Christopher Chance has been shot, stabbed, beaten and blown up halfway to hell, but those injuries are small potatoes for the work-for-hire security expert when compared to the idea of putting a dear friend's life in jeopardy. When Chance is barely able to diffuse such a situation with only seconds to spare, the man is forced to take a good long look in the mirror and assess his image - and when he doesn't like what he sees, he decides to go into hiding and put the gun back in its holster for good, no ifs ands or buts.
Funny what a few billion dollars can change.
Naturally, "Human Target" would be a very different show if leading man Mark Valley wasn't spending almost every episode out on the field guns a-blazing, cracking wise and flirting with the girl-of-the-week - and all it took to restore his character's status as one of TV's great action heroes was an offer he can't refuse from sultry billionaire Ilsa Pucci (Indira Varma), who successfully attempted to lure him back into the spy game in last night's second season premiere episode, appropriately titled "Ilsa Pucci."

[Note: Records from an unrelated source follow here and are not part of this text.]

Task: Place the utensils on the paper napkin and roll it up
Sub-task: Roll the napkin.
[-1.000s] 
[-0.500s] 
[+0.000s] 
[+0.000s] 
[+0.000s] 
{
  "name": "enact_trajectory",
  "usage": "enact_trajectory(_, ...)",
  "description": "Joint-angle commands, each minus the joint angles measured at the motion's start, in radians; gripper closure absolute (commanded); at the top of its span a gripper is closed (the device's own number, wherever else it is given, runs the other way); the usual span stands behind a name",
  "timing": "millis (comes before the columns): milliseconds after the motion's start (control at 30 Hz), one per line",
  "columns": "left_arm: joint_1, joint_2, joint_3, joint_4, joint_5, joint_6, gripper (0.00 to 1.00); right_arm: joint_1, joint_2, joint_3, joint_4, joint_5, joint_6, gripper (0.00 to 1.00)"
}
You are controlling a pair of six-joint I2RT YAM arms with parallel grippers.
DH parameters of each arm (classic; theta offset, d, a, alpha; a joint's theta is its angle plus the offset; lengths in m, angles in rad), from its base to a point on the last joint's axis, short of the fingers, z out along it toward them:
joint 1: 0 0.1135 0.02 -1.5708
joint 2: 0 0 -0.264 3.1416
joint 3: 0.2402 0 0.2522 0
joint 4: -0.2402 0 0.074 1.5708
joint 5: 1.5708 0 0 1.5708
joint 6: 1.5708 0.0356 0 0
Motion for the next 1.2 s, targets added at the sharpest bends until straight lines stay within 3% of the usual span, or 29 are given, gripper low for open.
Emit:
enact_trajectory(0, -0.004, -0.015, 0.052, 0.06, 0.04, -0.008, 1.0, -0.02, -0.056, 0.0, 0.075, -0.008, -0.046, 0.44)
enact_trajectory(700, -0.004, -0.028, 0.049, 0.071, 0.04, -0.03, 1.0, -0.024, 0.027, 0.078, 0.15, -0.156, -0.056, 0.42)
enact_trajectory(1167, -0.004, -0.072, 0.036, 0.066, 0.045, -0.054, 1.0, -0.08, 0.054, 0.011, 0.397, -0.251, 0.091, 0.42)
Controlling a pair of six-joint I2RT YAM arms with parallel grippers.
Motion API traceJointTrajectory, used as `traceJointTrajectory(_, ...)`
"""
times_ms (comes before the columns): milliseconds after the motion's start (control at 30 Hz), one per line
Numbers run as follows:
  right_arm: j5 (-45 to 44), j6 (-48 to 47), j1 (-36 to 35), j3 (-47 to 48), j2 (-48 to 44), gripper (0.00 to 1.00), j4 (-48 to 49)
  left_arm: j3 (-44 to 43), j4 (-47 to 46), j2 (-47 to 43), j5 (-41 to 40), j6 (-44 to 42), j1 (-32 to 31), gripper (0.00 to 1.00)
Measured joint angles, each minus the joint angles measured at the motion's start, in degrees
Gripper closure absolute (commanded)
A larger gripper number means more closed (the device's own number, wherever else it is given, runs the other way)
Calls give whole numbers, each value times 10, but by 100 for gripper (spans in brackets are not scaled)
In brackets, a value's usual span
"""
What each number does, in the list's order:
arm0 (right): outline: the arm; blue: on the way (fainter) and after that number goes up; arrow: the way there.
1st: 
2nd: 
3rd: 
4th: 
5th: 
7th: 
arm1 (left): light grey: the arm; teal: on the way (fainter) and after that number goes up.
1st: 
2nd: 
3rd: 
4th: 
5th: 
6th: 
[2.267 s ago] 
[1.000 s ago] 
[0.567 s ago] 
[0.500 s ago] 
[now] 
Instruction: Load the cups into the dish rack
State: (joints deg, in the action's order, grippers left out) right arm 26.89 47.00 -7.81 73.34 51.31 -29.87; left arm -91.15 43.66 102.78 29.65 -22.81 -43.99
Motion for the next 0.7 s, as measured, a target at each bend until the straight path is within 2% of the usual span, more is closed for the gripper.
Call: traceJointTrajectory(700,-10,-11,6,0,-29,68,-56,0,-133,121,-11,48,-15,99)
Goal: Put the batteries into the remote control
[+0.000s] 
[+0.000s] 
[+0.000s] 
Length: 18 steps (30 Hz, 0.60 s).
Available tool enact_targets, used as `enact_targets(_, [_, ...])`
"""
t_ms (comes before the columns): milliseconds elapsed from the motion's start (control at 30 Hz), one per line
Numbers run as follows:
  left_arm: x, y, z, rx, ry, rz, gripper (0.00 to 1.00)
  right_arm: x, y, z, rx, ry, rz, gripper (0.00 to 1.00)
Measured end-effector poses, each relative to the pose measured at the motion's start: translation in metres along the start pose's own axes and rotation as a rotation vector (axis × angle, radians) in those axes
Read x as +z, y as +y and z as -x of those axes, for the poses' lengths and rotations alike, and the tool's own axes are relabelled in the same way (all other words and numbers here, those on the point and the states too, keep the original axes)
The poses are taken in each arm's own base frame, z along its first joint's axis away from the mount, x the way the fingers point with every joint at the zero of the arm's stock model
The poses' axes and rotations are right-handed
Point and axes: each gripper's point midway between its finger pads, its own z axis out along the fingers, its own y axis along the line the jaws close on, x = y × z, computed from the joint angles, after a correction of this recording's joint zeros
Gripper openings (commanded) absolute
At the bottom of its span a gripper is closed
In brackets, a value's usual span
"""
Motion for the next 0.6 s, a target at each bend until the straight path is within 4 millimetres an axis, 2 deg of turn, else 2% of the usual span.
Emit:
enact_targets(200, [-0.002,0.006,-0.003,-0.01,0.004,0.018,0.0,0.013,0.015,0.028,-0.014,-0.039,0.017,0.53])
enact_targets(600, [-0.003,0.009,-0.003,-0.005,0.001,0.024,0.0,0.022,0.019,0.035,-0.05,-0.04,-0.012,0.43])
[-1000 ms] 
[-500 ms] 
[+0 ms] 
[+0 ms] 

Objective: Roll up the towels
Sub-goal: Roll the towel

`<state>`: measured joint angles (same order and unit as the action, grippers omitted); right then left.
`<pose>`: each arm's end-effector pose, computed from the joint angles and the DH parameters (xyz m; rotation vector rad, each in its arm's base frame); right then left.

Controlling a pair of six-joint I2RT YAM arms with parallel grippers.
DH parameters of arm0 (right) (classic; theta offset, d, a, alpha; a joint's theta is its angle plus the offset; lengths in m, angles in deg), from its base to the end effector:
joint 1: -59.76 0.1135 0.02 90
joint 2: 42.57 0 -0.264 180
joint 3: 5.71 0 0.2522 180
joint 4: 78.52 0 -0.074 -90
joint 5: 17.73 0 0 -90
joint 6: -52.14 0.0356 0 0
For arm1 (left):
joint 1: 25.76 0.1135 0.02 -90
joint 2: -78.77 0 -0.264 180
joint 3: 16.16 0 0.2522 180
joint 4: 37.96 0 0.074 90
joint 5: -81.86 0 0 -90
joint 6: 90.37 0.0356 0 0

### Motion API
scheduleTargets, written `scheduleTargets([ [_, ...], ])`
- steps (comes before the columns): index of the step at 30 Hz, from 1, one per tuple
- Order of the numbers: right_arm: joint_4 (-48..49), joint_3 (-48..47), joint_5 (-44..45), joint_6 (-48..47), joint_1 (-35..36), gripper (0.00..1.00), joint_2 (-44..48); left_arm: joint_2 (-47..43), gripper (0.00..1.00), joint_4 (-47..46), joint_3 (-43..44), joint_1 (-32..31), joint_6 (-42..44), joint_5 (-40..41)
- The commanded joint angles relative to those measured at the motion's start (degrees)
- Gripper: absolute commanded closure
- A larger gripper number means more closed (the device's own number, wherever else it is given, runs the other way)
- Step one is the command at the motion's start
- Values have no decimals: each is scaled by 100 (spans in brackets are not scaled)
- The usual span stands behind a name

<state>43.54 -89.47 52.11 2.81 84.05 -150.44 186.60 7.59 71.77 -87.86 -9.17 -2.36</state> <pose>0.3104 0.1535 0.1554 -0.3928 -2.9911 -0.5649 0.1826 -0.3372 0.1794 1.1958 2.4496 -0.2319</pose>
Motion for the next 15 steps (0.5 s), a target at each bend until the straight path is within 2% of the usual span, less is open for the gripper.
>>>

"He comes into contact with Ilsa - well, she actually comes into contact with him," Valley told CBR News during a visit to the "Human Target" set in Vancouver. Ilsa's husband went curiously absent some months ago, and she's spent every waking moment ever since trying to locate and hire the mercenary to solve his disappearance. Normally, the fact that Chance has gone into self-imposed exile would pose a problem for most potential clients - but Ilsa Pucci is decidedly not like most people.
"She finds out where he's been hiding out and talks him into coming back to take this one case," said Valley. "She ends up making him an offer that he really can't refuse with her resources."
Pucci's resources extend far beyond this one case, as Chance's handling of the philanthropist's assignment inspires her to make a deeper investment in the ex-assassin's business. Valley said that Ilsa's new position at the forefront of Chance's agency would certainly add a fresh coat of paint to several different aspects of the show - "We're staying in San Francisco and keeping the same loft, but it's getting a nice refab," for instance - and one change that he could personally testify to is the way that the show introduces new cases and clients.
"I think we'll start seeing some new cases. We might not necessarily be seeing the standard setup where the client comes in, Winston comes down and tells them the spiel, I lean against the pillar and say my thing," he said. "We're probably going to, at least in the first two episodes, we'll see some more unconventional introductions into these cases and clients."